## Problem to solve
Which lines below include "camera"? Copy them all.

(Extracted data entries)
◆ ◆ ◆ ◆ ◆

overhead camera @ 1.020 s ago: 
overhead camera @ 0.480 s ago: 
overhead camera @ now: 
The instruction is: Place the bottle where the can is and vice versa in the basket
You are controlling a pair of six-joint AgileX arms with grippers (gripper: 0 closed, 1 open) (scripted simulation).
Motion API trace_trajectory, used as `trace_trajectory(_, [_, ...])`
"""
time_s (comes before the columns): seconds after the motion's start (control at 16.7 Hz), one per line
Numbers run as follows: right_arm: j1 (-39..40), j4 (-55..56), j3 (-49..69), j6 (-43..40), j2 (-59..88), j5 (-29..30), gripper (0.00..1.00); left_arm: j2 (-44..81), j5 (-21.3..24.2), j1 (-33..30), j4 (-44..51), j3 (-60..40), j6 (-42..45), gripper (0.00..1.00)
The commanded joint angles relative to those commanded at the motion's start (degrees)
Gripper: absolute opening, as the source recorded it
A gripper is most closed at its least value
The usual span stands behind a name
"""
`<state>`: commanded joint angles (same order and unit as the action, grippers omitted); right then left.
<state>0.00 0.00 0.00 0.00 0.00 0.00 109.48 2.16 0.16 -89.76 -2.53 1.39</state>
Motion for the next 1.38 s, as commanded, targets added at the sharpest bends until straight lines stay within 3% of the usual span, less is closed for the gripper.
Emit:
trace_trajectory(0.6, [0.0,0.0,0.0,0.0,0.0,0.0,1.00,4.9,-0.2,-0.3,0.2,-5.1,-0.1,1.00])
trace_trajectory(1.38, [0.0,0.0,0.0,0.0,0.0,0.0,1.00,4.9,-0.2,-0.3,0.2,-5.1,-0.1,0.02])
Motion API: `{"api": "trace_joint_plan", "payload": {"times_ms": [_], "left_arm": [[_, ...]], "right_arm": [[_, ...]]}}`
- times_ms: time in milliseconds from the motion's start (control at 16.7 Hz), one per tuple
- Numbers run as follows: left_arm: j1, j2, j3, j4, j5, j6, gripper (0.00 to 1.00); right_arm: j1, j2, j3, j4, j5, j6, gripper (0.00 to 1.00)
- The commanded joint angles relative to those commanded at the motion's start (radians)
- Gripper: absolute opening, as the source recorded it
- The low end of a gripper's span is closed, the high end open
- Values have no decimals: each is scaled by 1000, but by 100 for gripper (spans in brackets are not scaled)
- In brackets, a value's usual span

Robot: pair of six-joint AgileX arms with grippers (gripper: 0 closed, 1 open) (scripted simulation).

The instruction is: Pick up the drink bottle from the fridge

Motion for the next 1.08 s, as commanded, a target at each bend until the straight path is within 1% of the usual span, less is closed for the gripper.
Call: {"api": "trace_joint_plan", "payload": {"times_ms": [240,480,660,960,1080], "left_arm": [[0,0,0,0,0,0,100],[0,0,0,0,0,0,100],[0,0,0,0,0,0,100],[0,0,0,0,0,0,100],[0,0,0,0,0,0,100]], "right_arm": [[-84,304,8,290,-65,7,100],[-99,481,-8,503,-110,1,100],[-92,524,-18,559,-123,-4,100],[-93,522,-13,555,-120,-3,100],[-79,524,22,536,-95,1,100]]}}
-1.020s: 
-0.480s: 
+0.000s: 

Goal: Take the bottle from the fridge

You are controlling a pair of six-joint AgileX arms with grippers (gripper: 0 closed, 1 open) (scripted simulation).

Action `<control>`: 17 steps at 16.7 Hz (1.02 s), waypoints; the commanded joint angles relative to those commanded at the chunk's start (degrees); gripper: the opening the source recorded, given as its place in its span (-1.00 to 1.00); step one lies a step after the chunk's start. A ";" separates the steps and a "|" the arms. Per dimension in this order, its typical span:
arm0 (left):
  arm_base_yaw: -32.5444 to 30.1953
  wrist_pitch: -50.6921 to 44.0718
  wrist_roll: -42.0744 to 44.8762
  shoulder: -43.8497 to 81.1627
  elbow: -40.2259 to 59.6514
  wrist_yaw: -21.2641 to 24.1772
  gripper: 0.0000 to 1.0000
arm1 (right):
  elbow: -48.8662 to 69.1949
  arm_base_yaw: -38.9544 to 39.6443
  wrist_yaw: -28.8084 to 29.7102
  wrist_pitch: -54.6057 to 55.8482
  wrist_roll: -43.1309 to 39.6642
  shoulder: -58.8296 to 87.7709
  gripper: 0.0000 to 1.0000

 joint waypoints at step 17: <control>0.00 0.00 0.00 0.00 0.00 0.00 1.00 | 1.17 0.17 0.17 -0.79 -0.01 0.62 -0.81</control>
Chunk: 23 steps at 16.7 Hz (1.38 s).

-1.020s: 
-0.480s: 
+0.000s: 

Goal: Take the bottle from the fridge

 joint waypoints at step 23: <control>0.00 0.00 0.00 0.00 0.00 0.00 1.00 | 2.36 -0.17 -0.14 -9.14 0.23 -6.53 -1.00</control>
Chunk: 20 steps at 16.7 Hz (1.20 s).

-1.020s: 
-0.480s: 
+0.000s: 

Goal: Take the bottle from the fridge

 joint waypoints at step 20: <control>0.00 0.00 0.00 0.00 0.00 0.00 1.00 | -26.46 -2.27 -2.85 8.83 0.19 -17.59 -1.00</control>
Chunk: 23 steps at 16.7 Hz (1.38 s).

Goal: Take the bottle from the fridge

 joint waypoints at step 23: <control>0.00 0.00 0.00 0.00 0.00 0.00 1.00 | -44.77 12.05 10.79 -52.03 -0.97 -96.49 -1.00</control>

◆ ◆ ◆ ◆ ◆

## Solution for this problem
overhead camera @ 1.020 s ago: 
overhead camera @ 0.480 s ago: 
overhead camera @ now: 

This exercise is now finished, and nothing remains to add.